Ian James

Personal information
- Full name: Ian Alexander James
- Date of birth: June 6, 2008 (age 17)
- Place of birth: Saint Paul, Minnesota, U.S.
- Height: 6 ft 2 in (1.88 m)
- Position: Center-back

Team information
- Current team: Sporting Kansas City
- Number: 2

Youth career
- Minnesota United
- 2021–2024: Sporting Kansas City

Senior career*
- Years: Team / Apps / (Gls)
- 2024–: Sporting Kansas City II / 18 / (0)
- 2024–: Sporting Kansas City / 8 / (0)

International career^{‡}
- 2024: United States U16 / 1 / (0)

= Ian James (soccer) =

American soccer player (born 2008)

Ian Alexander James (born June 6, 2008) is an American professional soccer player who plays as a center-back for the Major League Soccer club Sporting Kansas City.

==Club career==
James joined the youth academy of Sporting Kansas City in 2021 from Minnesota United, and worked his way up their youth categories, before promoting to their reserve team in the MLS Next Pro for the 2024 season.
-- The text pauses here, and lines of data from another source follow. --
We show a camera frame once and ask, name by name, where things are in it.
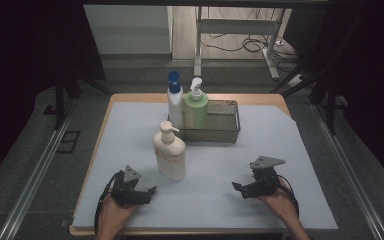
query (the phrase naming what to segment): bottle
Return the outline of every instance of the bottle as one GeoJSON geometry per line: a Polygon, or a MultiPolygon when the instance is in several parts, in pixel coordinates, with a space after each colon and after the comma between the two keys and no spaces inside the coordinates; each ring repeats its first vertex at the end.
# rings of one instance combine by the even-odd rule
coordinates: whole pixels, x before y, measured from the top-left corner
{"type": "Polygon", "coordinates": [[[186,175],[185,143],[174,136],[172,131],[178,132],[169,121],[160,124],[160,132],[153,139],[158,170],[165,176],[180,181],[186,175]]]}
{"type": "Polygon", "coordinates": [[[168,117],[175,128],[183,129],[183,89],[179,83],[179,73],[171,71],[168,74],[168,117]]]}
{"type": "Polygon", "coordinates": [[[203,129],[207,120],[208,96],[199,89],[201,78],[194,78],[191,91],[184,97],[185,129],[203,129]]]}

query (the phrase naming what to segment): green bottle
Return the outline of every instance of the green bottle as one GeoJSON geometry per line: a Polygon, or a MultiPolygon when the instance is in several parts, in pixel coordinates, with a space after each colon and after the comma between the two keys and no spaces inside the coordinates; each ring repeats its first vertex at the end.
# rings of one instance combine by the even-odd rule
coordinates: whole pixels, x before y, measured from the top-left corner
{"type": "Polygon", "coordinates": [[[199,89],[201,78],[192,80],[191,91],[184,97],[185,129],[203,129],[207,121],[208,96],[199,89]]]}

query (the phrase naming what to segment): human hand
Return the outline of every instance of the human hand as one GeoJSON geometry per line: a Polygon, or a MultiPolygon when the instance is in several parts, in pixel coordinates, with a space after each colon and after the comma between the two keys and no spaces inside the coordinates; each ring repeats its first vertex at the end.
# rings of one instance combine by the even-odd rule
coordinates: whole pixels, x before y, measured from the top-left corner
{"type": "MultiPolygon", "coordinates": [[[[281,177],[279,177],[279,180],[280,184],[290,190],[290,188],[286,186],[285,182],[281,177]]],[[[294,204],[292,203],[292,200],[286,192],[278,188],[272,195],[261,195],[256,198],[264,202],[269,207],[270,211],[276,217],[282,220],[282,222],[285,224],[285,226],[291,233],[292,239],[311,239],[307,231],[305,231],[304,227],[302,226],[301,221],[298,218],[298,214],[295,210],[294,204]]]]}
{"type": "MultiPolygon", "coordinates": [[[[280,184],[289,189],[281,177],[279,177],[279,181],[280,184]]],[[[276,189],[272,195],[261,195],[256,198],[264,202],[270,208],[271,212],[282,221],[298,218],[289,195],[280,188],[276,189]]]]}
{"type": "Polygon", "coordinates": [[[132,213],[138,206],[129,208],[119,207],[111,194],[105,196],[102,209],[99,214],[98,240],[112,240],[123,229],[132,213]]]}

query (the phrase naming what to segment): dark background
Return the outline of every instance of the dark background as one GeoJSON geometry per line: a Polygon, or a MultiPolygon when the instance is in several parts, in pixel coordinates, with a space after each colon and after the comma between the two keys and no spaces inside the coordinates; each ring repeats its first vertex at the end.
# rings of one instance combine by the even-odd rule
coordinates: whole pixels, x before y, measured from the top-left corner
{"type": "MultiPolygon", "coordinates": [[[[344,114],[349,124],[384,167],[384,1],[364,1],[362,14],[362,23],[329,77],[348,102],[344,114]]],[[[353,18],[350,9],[293,10],[284,39],[303,59],[310,59],[305,71],[317,72],[353,18]]]]}
{"type": "Polygon", "coordinates": [[[105,79],[80,1],[0,0],[0,163],[34,109],[36,95],[60,79],[105,79]]]}

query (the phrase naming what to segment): wall
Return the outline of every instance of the wall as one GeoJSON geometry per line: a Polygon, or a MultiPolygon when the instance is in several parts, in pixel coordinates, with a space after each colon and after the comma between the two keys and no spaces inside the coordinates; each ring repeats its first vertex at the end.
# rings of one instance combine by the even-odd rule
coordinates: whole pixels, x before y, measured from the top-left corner
{"type": "Polygon", "coordinates": [[[100,54],[169,54],[171,6],[84,5],[100,54]]]}

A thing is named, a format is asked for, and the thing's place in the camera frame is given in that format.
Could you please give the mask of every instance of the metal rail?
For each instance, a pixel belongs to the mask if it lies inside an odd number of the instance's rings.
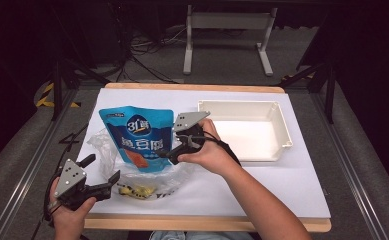
[[[0,215],[0,239],[3,239],[7,233],[8,228],[10,227],[14,217],[16,216],[17,211],[22,205],[23,200],[25,199],[26,194],[31,187],[33,180],[35,179],[36,174],[40,166],[44,161],[46,150],[48,149],[51,139],[54,137],[57,128],[60,126],[63,117],[68,110],[69,106],[72,103],[77,91],[70,89],[67,92],[64,99],[64,109],[58,115],[56,121],[51,121],[48,126],[44,137],[42,138],[38,148],[36,149],[31,161],[29,162],[28,167],[22,175],[19,183],[15,187],[13,194],[11,195],[6,207]]]
[[[357,202],[360,211],[365,219],[365,222],[370,230],[373,239],[388,239],[384,228],[378,219],[377,214],[374,211],[372,203],[368,197],[368,194],[363,187],[359,176],[357,175],[352,162],[337,134],[337,131],[333,124],[330,124],[325,115],[325,107],[322,99],[318,94],[310,94],[315,107],[318,109],[322,121],[325,123],[326,130],[330,135],[334,146],[339,155],[339,163],[341,169],[347,179],[347,182],[352,190],[353,196]]]

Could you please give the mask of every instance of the snack piece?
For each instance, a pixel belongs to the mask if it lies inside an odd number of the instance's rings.
[[[123,149],[125,151],[126,156],[132,161],[132,163],[137,166],[137,168],[147,168],[148,162],[145,158],[136,152],[129,151],[127,149]]]
[[[154,191],[156,191],[156,188],[154,187],[139,186],[139,187],[132,188],[131,186],[125,184],[117,184],[117,185],[119,186],[120,195],[127,195],[142,200],[151,197]]]

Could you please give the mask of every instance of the metal stand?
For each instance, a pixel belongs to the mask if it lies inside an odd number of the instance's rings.
[[[193,28],[219,28],[219,29],[256,29],[264,30],[265,35],[261,43],[257,43],[257,49],[262,61],[266,76],[272,76],[273,71],[266,54],[266,46],[275,21],[277,8],[270,13],[210,13],[193,12],[191,5],[187,12],[187,47],[185,50],[184,70],[185,75],[191,74],[193,56]]]
[[[73,60],[64,59],[57,61],[56,66],[54,67],[54,114],[51,121],[55,121],[63,110],[62,80],[69,89],[78,89],[80,85],[79,79],[74,72],[75,69],[104,85],[110,82],[108,79]]]
[[[318,93],[326,81],[327,83],[327,92],[325,98],[325,115],[329,123],[333,124],[332,120],[332,107],[334,102],[334,91],[335,91],[335,72],[330,63],[320,63],[312,67],[309,67],[292,77],[288,77],[286,80],[279,83],[277,86],[285,88],[292,83],[297,82],[298,80],[307,77],[308,75],[314,73],[312,80],[310,81],[307,89],[310,93]]]

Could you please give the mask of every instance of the yellow object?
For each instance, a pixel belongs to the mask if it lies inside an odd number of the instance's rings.
[[[127,195],[137,199],[147,199],[149,198],[156,189],[154,187],[134,187],[128,185],[119,185],[119,194]]]
[[[54,83],[53,83],[53,81],[50,81],[50,83],[47,85],[47,87],[45,88],[44,92],[42,93],[40,99],[36,103],[37,107],[41,107],[41,106],[44,106],[44,107],[54,107],[54,102],[47,101],[48,95],[50,94],[50,92],[52,90],[54,90]],[[70,107],[81,107],[81,105],[82,105],[81,102],[72,102],[70,104]]]

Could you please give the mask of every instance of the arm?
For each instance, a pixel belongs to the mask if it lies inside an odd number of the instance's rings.
[[[206,136],[220,139],[212,120],[204,119],[200,125]],[[199,152],[180,155],[178,161],[197,163],[221,175],[263,239],[311,239],[290,209],[216,143],[206,141]]]
[[[56,178],[51,185],[50,202],[55,202],[54,191],[59,178]],[[54,228],[56,230],[56,240],[78,240],[84,229],[85,217],[94,206],[94,197],[87,199],[76,211],[72,211],[64,206],[53,208]]]
On 6 December 2024, he signed a Homegrown contract with the senior Sporting Kansas City club until 2027. He made his senior debut with Sporting Kansas City as a substitute in a 3–1 CONCACAF Champions Cup loss to Inter Miami on 25 February 2025.

==International career==
Born in the United States, James is of Latvian descent. He was called up to the United States U16s for a domestic camp on 18 April 2024. On 8 November 2024, he was called up for a training camp with the United States U17s.